Parler de la joie de Pâques en période de confinement pourrait paraître un peu décalé. Peut-être si l’on entend par la joie de Pâques des cris, des rires, de l’euphorie. Mais, relisons l’Evangile de la nuit de Pâques...

Une scène à décomposer

Que se passe-t-il ? Les femmes au tombeau sont « remplies à la fois de crainte et d’une grande joie et elles coururent porter la nouvelle à ses disciples » puis à la rencontre du Ressuscité « elles s’approchèrent, lui saisirent les pieds et se prosternèrent devant lui ».

Essayons de visualiser la scène : les femmes qui étaient face au tombeau vide se retournent (premier mouvement). Devant le Christ, elles se prosternent (deuxième mouvement). Et ensuite elles vont annoncer la Bonne Nouvelle (troisième mouvement).

Pâques : un résumé de la vie chrétienne ?

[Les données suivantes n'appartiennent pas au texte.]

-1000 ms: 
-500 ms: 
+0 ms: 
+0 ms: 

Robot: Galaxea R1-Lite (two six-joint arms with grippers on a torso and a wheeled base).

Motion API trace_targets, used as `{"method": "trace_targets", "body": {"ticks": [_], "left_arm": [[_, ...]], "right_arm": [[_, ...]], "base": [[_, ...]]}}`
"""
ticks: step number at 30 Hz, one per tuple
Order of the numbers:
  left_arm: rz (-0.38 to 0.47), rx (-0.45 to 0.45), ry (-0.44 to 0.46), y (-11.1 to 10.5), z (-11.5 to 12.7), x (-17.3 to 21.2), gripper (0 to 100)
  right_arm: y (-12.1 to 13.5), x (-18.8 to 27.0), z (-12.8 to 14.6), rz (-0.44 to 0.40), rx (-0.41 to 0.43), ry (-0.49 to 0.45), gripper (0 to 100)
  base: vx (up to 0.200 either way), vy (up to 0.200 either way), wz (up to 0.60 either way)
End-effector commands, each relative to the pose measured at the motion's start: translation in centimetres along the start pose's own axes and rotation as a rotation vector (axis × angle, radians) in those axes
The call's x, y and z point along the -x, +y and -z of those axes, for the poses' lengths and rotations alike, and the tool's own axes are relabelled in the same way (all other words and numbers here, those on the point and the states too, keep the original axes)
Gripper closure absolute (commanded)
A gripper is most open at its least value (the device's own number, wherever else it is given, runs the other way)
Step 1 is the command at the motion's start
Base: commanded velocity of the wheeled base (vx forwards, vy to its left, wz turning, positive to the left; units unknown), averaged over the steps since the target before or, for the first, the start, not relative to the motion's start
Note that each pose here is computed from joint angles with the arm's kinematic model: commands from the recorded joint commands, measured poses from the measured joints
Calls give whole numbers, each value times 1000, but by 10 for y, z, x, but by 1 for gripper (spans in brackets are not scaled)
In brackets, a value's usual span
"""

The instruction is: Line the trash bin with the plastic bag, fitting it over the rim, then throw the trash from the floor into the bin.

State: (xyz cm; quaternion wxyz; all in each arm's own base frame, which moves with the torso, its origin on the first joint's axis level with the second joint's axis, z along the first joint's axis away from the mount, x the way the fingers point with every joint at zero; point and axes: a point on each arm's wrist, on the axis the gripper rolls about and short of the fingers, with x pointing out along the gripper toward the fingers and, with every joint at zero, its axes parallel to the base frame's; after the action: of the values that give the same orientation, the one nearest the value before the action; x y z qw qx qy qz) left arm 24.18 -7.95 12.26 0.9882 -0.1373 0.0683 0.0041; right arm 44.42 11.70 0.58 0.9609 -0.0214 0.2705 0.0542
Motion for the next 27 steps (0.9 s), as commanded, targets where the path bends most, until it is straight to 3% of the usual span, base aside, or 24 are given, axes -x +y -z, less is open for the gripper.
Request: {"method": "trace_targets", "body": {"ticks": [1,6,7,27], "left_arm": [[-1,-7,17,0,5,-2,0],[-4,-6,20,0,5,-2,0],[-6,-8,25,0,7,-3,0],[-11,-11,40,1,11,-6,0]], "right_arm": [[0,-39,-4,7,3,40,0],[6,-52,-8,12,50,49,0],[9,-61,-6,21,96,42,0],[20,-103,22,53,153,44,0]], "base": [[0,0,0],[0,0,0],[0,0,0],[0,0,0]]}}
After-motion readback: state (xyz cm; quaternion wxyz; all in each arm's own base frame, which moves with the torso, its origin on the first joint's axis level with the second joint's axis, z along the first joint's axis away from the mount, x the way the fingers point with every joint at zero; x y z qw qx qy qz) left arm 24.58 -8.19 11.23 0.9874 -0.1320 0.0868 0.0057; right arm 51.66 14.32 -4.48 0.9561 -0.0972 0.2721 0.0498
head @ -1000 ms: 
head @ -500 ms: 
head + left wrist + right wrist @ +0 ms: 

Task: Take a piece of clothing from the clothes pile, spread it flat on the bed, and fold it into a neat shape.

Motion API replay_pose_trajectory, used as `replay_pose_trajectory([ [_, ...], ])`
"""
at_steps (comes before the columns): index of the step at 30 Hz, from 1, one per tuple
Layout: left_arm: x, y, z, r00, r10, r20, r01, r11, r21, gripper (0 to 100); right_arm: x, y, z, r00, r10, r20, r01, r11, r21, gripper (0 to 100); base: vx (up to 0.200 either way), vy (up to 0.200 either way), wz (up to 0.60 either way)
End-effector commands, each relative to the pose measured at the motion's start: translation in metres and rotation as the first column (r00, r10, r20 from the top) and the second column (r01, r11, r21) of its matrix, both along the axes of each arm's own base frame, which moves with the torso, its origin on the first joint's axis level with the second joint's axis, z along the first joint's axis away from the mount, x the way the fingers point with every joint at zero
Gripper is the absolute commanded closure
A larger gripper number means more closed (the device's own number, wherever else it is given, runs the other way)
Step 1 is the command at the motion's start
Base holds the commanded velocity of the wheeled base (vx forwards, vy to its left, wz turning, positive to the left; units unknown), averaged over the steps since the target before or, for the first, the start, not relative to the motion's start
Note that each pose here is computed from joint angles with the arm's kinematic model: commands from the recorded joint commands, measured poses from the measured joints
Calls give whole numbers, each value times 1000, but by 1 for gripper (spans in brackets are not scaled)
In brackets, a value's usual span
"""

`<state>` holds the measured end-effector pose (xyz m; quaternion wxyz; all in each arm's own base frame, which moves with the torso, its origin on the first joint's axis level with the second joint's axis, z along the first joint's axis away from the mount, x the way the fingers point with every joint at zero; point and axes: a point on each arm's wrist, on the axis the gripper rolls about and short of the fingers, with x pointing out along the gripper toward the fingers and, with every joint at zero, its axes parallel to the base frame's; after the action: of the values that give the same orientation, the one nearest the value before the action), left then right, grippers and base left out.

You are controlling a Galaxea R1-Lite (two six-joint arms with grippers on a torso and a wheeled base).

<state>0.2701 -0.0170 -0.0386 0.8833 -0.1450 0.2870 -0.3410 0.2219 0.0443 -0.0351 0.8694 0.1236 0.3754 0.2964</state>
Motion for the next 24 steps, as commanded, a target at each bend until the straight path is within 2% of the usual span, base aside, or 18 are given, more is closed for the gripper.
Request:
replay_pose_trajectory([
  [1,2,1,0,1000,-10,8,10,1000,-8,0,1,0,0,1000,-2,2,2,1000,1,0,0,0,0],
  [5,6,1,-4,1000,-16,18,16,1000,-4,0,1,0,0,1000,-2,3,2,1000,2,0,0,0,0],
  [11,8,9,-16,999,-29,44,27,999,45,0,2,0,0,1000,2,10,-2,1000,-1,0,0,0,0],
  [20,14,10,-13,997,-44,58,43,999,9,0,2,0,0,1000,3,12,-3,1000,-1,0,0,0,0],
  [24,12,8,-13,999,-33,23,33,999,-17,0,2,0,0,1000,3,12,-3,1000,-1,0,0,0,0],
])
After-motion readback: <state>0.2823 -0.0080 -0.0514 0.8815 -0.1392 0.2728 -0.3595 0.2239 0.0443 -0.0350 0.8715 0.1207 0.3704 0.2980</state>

Les femmes nous jouent là, pourrait-on dire, le résumé de notre vie chrétienne : nous sommes appelés à nous retourner, c’est-à-dire à nous convertir, à détourner notre regard de nous-mêmes, de nos péchés, de nos faiblesses, de nos peurs pour regarder Dieu (premier mouvement).

Nous sommes appelés à nous prosterner devant le Seigneur, à le reconnaître comme la source de vie (deuxième mouvement).

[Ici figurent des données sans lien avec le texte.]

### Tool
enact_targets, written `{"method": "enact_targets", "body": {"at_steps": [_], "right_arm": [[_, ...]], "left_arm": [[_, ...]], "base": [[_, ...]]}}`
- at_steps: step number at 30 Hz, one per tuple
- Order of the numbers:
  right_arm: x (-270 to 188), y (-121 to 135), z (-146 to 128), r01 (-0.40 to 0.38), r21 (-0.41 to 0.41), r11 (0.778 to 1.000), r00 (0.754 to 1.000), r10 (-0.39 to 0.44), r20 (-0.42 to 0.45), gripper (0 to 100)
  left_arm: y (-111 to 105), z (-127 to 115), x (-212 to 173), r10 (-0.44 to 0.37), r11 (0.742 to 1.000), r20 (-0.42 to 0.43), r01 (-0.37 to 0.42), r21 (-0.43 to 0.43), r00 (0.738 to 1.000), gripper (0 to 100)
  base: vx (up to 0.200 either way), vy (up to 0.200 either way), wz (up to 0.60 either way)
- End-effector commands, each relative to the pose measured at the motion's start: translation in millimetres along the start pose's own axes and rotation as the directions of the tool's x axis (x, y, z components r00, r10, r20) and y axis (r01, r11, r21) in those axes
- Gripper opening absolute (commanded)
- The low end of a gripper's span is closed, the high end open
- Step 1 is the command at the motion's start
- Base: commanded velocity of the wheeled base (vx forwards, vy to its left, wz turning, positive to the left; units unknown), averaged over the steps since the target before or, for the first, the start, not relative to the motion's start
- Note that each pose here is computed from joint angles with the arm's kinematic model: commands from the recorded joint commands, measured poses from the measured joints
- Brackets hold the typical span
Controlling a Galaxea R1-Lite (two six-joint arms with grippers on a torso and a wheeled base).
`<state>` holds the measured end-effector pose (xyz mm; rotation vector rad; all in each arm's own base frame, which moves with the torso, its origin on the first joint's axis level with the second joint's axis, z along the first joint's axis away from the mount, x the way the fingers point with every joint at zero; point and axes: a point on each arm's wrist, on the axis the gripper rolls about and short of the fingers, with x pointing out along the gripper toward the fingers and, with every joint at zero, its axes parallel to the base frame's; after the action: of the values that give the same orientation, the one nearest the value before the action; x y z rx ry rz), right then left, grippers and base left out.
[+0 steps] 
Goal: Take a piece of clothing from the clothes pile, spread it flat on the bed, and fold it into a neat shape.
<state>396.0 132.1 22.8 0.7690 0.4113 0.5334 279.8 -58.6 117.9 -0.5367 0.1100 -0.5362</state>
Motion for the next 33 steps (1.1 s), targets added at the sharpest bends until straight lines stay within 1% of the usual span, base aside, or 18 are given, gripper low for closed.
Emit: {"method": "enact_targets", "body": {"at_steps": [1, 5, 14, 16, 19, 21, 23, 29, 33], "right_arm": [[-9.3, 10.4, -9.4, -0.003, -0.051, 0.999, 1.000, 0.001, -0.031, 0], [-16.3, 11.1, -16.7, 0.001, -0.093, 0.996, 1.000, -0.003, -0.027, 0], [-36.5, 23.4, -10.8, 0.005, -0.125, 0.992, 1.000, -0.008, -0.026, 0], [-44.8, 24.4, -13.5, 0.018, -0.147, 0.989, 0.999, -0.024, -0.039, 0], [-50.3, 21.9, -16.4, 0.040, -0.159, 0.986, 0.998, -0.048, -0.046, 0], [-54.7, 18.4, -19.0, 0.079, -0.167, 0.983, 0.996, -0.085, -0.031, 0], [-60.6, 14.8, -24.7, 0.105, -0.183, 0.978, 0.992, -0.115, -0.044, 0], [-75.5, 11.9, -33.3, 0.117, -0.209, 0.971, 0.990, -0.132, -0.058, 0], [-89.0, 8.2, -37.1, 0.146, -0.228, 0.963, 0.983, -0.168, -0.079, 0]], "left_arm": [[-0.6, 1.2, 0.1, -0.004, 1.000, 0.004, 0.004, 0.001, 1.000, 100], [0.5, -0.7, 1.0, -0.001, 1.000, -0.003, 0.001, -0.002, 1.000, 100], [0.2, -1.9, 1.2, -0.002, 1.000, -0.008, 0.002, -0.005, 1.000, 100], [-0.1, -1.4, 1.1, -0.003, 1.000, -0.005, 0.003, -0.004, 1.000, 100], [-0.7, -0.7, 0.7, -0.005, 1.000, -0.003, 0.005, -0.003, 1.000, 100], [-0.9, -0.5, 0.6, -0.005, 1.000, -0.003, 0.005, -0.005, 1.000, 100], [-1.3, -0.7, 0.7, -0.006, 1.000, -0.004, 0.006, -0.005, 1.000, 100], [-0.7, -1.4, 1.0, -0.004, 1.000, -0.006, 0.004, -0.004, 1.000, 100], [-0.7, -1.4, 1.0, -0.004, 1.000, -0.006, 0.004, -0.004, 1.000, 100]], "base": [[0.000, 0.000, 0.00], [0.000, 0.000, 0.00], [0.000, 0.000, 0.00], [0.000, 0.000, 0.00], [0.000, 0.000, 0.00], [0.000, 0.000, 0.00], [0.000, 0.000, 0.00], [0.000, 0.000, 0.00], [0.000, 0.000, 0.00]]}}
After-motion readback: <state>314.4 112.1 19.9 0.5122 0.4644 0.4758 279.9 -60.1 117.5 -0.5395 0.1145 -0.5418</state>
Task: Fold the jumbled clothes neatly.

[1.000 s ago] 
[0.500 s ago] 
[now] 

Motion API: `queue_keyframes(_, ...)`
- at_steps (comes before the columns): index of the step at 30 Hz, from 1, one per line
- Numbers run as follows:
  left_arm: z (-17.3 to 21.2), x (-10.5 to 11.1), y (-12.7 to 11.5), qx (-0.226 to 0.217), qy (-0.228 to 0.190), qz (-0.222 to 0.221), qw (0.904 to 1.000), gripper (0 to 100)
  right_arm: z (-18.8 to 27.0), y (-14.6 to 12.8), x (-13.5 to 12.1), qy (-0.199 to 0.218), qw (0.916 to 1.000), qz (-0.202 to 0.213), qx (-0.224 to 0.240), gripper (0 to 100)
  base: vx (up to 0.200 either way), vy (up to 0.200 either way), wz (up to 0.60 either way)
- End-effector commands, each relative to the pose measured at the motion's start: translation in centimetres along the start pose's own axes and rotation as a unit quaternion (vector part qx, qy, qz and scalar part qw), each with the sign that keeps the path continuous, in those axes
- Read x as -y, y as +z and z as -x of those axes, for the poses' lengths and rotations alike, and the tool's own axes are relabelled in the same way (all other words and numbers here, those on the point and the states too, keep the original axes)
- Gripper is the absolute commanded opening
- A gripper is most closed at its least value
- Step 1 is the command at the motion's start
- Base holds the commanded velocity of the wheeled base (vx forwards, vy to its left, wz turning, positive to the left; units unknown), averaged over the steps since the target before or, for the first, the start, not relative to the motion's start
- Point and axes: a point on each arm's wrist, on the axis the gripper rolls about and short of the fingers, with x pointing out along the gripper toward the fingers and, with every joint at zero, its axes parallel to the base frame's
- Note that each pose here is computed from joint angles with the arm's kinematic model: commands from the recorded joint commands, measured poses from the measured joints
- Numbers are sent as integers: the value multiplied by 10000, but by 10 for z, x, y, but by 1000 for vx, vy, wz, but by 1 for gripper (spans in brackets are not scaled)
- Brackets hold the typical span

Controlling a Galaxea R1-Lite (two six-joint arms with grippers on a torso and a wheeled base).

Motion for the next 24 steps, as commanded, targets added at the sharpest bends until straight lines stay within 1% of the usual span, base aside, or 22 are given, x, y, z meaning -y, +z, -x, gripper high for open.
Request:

Et enfin nous sommes appelés à témoigner de la Résurrection, de la Victoire de la vie sur toutes les formes de morts (troisième mouvement).


La joie de Pâques, c’est ce qui met les femmes en mouvement, ce qui les fait se retourner, se prosterner et annoncer. C’est ce qui leur permet de continuer à vivre malgré la tristesse.

Pour nous aussi aujourd’hui, cette joie est comme l’essence dans le moteur. Comme la force qui nous fait avancer, dépasser les épreuves. Comme une petite voix qui résonne du fond de notre cœur et nous assure que la vie est toujours plus forte que la mort. Comme une étoile qui nous guide et nous montre le chemin.

La joie de Pâques est notre Foi et notre Espérance !

Marine Chatelain, équipe diocésaine du catéchuménat.